_THE TASK_
For each line of the listing that contains "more", make a copy and return it.

_STUDY MATERIAL_
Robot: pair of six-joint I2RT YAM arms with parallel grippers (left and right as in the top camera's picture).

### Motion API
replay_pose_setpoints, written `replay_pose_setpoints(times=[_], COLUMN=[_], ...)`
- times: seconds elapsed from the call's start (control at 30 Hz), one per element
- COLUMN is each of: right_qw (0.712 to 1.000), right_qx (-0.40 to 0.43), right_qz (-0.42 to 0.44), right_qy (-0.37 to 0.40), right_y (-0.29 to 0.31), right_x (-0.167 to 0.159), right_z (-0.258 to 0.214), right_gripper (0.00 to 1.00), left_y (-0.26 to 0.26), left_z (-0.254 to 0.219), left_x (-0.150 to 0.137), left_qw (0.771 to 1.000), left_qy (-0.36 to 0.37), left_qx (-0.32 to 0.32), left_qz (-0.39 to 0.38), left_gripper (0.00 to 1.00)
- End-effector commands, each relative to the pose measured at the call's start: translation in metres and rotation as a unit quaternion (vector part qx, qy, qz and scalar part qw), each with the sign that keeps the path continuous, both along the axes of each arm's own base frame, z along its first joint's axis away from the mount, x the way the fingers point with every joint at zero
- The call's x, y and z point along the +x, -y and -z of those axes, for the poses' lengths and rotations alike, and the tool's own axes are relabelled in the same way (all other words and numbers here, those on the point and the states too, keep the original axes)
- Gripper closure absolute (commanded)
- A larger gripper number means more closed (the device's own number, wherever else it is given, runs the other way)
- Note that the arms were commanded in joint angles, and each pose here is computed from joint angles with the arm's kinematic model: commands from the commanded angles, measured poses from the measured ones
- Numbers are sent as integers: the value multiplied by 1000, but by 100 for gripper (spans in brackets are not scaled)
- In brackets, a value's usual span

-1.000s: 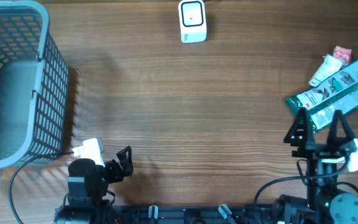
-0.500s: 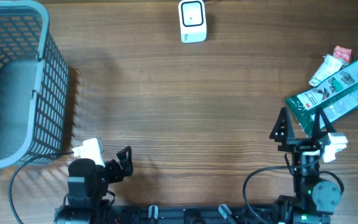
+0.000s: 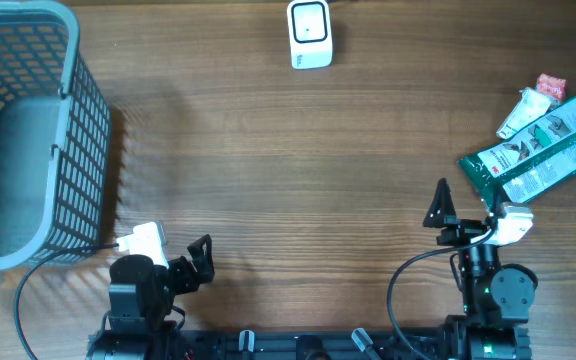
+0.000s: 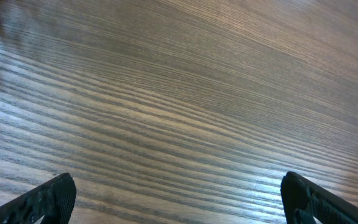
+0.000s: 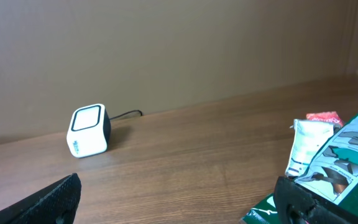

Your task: Scan the item barcode

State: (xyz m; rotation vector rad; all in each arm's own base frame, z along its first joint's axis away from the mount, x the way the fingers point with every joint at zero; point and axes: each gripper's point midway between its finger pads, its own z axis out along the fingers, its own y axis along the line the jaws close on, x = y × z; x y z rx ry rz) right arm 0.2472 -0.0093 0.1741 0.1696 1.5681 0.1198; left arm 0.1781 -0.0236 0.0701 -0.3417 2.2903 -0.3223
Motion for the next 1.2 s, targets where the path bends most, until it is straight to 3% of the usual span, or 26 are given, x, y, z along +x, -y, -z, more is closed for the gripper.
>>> replay_pose_setpoints(times=[0.0,0.9,1.03,1.17], right_qw=[1000,1000,1000,1000], right_qx=[-14,-14,-14,-14], right_qz=[7,8,8,8], right_qy=[6,6,6,6], right_y=[2,2,2,2], right_x=[-1,-1,-1,-1], right_z=[-3,-3,-3,-3], right_gripper=[0,0,0,0], left_y=[-2,-9,-10,-7], left_z=[0,-4,-21,-88], left_x=[1,2,11,39], left_qw=[1000,1000,998,976], left_qy=[3,16,64,216], left_qx=[0,12,13,-2], left_qz=[-9,-23,-27,-25], left_gripper=[0,0,0,0])
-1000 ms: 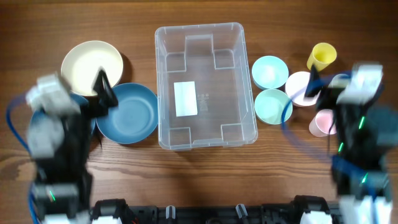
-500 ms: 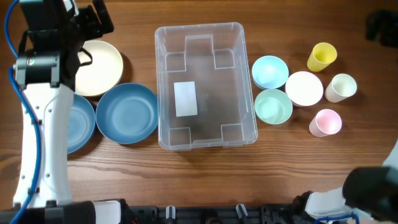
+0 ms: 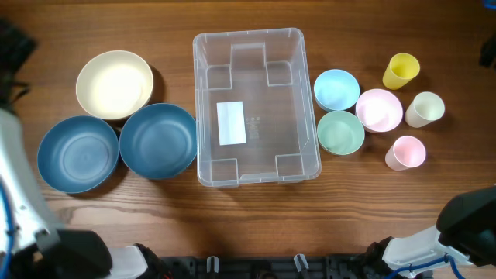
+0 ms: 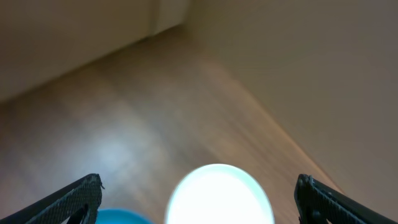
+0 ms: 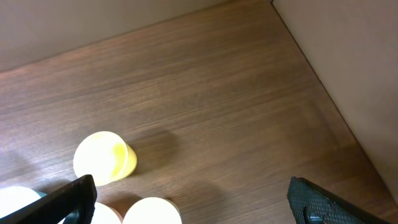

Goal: Pack container
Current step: 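Reach the left gripper to the cream bowl's rim and grasp it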

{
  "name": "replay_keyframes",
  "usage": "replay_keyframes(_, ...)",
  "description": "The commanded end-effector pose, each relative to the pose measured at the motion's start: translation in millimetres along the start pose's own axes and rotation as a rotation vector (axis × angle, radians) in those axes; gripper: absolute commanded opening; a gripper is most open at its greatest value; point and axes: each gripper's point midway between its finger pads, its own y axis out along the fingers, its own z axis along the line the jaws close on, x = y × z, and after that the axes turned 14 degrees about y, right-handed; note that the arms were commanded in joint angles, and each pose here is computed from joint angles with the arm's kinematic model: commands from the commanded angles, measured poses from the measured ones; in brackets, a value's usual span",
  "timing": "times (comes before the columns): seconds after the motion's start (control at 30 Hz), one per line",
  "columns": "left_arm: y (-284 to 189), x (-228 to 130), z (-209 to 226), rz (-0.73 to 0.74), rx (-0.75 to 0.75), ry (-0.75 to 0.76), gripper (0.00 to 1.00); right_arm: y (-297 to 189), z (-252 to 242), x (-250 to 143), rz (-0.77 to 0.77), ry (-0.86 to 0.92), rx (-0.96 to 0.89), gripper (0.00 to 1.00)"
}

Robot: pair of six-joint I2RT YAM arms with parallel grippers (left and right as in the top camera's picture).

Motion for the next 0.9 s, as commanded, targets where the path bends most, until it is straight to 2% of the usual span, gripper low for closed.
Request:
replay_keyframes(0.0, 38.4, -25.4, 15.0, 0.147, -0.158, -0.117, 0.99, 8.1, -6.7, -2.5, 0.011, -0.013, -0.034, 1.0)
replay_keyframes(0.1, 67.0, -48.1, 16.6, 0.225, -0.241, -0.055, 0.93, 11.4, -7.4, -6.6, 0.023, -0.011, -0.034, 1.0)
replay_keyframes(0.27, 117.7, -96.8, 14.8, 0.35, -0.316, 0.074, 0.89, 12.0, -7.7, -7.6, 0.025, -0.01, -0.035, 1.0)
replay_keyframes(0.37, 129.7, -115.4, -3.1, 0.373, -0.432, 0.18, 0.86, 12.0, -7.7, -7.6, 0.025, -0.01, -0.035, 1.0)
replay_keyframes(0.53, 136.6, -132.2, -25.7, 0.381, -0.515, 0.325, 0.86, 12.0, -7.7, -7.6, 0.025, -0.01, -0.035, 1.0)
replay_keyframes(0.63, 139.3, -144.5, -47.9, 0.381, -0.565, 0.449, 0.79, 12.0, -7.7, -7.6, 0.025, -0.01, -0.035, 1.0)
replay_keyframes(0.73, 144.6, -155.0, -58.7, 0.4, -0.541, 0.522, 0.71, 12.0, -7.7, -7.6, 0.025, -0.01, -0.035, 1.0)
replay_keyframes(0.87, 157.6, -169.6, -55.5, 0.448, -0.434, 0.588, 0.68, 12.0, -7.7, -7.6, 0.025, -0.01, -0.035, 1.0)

_SOLVED PROBLEM_
- A larger gripper number means more closed (the device's own number, wherever else it is given, runs the other way)
Motion for the next 1.2 s, targets where the path bends most, until it is straight to 3% of the usual span, or 26 are given, x, y, z along +x, -y, -z, more is closed for the gripper.

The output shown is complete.